What the task requires —
Exactly the lines below from the one with "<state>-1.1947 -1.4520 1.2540" up to and including the one with "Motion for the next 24" make up the answer, with nothing else added.

Data extract —
==================================================
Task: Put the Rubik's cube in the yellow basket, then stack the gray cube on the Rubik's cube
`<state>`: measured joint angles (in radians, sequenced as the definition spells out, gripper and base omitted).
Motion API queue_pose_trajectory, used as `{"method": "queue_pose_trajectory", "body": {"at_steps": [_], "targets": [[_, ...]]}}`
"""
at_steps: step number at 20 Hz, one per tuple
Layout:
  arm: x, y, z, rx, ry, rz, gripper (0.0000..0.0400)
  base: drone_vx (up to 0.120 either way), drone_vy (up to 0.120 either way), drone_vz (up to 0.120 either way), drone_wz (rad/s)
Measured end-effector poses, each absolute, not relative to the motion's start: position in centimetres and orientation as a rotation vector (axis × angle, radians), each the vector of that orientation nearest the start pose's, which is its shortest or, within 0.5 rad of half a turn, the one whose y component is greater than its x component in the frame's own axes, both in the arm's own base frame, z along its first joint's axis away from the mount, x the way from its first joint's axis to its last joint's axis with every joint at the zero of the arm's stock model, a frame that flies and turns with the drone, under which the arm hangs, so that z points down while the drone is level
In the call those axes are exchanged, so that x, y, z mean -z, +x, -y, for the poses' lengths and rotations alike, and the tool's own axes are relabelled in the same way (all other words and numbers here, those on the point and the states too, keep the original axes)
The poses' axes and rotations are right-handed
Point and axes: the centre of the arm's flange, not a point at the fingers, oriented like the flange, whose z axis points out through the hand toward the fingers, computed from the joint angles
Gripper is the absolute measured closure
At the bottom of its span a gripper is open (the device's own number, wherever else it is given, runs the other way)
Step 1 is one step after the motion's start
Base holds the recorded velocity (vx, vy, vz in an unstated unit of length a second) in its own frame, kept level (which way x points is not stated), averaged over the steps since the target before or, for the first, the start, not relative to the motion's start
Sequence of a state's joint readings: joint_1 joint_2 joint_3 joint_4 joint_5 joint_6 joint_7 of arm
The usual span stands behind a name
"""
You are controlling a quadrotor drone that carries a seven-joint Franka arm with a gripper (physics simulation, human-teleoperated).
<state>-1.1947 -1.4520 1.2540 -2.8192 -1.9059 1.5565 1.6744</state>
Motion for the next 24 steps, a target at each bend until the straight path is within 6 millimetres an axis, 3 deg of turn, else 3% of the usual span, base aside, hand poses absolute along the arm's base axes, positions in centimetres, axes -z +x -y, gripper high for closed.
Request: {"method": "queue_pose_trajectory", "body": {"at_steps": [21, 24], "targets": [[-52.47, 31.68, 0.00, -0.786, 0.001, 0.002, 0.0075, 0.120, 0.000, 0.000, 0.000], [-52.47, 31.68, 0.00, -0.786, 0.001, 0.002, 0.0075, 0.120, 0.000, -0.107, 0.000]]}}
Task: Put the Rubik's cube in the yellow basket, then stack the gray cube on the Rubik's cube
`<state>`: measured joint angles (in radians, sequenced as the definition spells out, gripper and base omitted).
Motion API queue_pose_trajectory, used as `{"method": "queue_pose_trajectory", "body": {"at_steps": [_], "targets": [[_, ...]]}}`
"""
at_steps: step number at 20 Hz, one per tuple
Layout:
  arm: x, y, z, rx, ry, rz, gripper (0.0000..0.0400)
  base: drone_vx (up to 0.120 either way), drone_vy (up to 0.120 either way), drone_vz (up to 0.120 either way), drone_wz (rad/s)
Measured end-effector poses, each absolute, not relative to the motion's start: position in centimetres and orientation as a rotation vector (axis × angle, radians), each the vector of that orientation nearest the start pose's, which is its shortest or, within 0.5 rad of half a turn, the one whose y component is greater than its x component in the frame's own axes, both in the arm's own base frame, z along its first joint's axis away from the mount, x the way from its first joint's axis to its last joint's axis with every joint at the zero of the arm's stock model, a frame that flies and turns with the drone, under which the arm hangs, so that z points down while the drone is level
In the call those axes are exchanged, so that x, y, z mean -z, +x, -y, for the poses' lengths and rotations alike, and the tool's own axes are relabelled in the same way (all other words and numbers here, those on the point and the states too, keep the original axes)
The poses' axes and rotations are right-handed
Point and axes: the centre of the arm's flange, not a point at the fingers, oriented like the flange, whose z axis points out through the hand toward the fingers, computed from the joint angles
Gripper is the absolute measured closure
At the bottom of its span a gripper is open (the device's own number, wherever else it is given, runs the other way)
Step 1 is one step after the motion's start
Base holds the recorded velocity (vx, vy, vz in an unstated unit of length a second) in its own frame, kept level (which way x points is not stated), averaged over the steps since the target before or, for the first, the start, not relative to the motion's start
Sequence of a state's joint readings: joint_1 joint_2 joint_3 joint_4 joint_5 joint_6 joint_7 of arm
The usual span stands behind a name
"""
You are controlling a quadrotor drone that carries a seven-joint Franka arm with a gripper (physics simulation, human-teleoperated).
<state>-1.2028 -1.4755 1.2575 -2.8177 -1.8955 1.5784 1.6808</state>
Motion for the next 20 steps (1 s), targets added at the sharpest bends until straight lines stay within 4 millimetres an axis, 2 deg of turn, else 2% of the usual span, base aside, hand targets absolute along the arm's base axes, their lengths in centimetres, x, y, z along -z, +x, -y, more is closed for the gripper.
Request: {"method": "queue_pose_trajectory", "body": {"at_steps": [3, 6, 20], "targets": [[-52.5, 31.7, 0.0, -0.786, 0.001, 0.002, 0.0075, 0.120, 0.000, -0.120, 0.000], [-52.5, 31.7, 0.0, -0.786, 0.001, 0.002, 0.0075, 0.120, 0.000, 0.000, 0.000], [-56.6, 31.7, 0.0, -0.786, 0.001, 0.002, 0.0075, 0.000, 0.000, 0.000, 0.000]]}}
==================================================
Your solution —
<state>-1.1947 -1.4520 1.2540 -2.8192 -1.9059 1.5565 1.6744</state>
Motion for the next 24 steps, a target at each bend until the straight path is within 6 millimetres an axis, 3 deg of turn, else 3% of the usual span, base aside, hand poses absolute along the arm's base axes, positions in centimetres, axes -z +x -y, gripper high for closed.

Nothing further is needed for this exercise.